◆ **Requirement**
Taking the line with "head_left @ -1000" as the first and the line with "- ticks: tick" as the last, set down the lines below exactly, pictures excluded.

(Records contained in a dataset)
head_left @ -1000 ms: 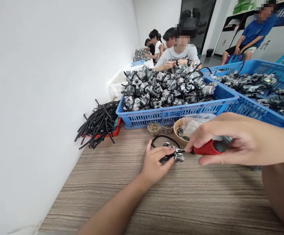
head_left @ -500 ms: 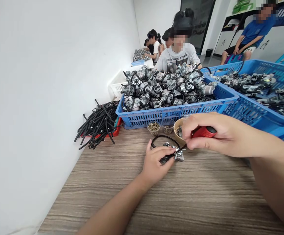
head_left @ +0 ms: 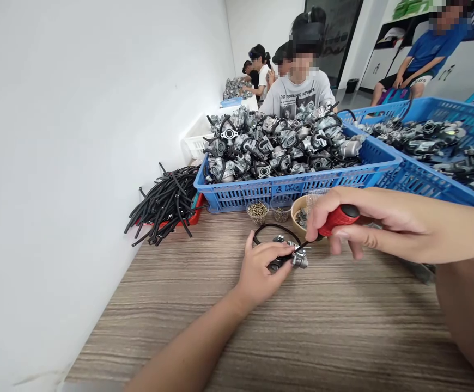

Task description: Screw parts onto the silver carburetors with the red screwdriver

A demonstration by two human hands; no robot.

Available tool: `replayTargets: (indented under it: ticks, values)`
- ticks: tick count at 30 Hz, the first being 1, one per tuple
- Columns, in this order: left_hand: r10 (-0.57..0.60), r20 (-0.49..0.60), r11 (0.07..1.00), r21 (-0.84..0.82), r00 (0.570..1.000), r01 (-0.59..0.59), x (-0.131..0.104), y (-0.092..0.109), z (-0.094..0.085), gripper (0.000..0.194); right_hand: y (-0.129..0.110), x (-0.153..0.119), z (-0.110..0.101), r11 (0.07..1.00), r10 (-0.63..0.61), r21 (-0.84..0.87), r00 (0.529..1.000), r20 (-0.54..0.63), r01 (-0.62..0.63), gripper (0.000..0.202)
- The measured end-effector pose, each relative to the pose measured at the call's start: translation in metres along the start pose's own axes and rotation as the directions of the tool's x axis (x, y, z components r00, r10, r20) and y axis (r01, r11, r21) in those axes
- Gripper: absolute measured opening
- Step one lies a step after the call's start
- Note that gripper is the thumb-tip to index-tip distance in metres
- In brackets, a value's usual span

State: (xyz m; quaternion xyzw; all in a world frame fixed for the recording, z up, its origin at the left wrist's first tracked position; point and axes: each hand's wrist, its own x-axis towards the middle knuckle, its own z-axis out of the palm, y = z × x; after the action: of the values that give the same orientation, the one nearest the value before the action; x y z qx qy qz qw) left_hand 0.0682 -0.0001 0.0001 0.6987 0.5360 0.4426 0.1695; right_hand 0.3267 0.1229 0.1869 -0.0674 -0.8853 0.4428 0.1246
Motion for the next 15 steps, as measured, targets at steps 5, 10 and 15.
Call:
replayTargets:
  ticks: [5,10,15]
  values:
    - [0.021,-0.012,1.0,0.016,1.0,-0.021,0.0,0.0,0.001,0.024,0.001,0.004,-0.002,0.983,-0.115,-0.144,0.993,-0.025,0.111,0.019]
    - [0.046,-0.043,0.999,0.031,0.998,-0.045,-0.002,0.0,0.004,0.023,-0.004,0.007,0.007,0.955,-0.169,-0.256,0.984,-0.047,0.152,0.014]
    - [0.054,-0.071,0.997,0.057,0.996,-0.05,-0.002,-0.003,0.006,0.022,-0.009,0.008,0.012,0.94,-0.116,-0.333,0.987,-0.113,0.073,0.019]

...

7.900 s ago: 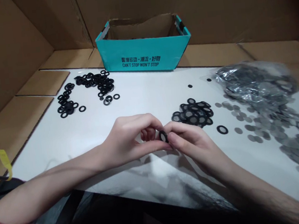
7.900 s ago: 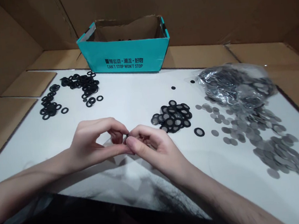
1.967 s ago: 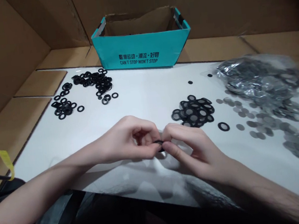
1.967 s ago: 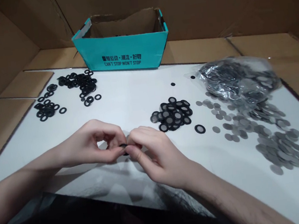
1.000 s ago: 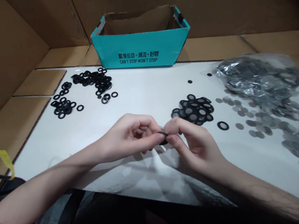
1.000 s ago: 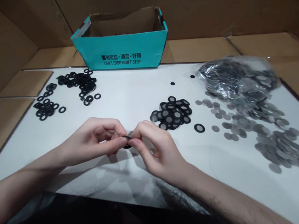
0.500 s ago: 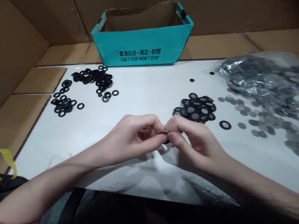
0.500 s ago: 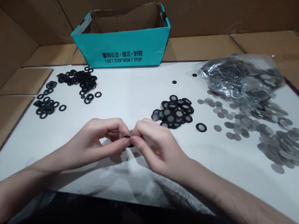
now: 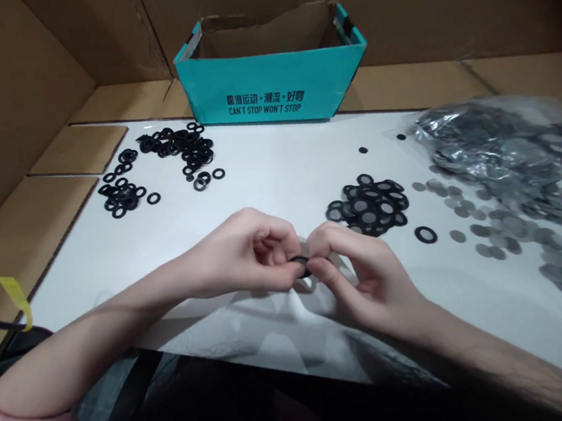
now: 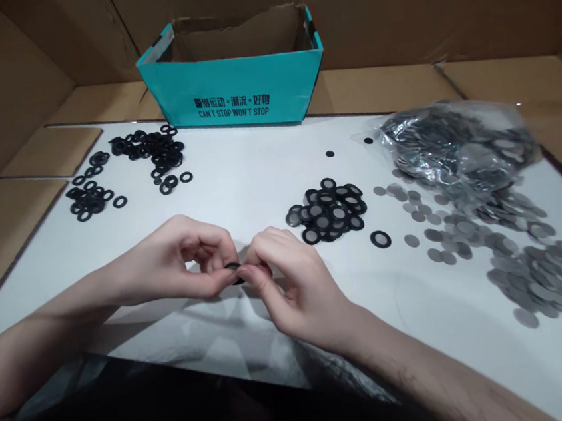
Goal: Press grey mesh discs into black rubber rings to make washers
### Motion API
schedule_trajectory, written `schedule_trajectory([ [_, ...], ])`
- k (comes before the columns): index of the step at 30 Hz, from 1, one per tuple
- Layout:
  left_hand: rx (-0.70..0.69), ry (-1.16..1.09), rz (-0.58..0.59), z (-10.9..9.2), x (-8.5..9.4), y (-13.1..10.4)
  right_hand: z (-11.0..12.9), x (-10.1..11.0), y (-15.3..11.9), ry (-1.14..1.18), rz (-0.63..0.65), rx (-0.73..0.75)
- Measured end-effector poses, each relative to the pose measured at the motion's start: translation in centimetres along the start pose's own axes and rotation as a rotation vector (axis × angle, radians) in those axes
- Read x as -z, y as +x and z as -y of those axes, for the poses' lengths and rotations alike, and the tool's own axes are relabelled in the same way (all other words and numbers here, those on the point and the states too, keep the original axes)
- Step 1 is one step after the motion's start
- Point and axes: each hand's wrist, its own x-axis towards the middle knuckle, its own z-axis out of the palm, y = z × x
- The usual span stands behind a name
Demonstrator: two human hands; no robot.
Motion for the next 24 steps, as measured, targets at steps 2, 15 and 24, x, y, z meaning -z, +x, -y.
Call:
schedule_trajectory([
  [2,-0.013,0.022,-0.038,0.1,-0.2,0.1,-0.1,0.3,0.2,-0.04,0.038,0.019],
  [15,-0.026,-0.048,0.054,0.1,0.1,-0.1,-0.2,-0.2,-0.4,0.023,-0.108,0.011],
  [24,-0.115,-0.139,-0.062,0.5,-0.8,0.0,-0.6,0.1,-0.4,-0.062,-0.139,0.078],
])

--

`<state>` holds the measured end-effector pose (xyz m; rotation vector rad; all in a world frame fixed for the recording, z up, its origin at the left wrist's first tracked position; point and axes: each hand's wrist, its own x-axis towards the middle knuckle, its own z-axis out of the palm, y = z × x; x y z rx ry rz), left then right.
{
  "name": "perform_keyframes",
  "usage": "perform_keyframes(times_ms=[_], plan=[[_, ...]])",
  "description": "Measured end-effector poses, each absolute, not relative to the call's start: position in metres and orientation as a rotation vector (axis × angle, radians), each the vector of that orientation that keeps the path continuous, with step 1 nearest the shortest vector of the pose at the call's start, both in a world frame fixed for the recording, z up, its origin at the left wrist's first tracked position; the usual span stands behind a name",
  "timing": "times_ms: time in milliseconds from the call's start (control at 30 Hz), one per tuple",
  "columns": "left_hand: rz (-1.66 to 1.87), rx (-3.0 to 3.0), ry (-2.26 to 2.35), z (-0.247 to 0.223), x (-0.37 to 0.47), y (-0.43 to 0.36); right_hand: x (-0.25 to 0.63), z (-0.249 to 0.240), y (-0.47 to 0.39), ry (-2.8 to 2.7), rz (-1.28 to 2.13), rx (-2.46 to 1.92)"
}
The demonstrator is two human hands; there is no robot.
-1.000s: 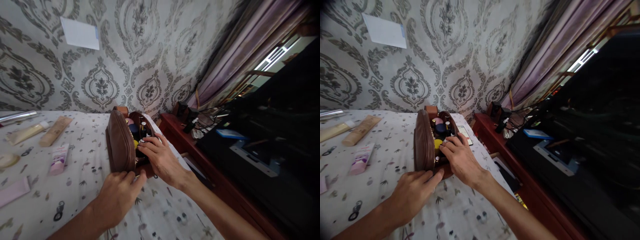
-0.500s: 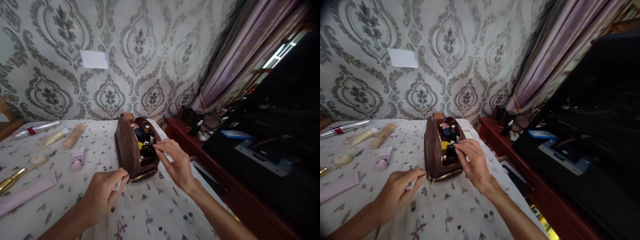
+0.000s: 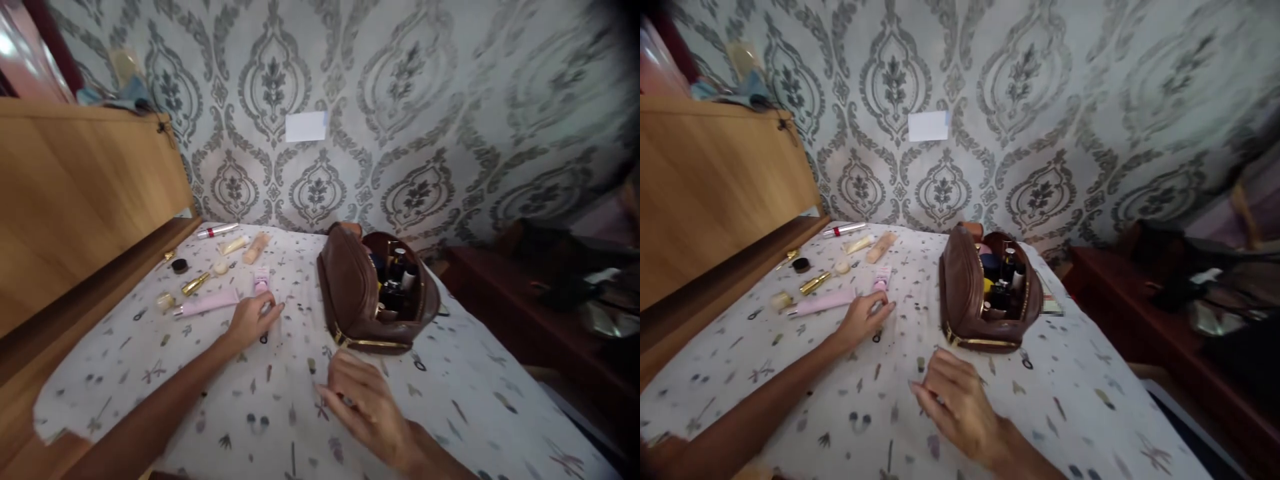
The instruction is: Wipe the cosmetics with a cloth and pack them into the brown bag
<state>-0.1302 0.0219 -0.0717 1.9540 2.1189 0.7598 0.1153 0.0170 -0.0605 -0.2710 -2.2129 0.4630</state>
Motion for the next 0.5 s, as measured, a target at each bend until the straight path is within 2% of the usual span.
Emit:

◆ **Result of the task**
head_left @ -1000 ms: 
head_left @ -500 ms: 
head_left @ +0 ms: 

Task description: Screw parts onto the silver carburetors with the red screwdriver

A demonstration by two human hands; no robot.

Available tool: `replayTargets: (indented under it: ticks, values)`
- ticks: tick count at 30 Hz, the first being 1, one per tuple

The submitted answer is complete.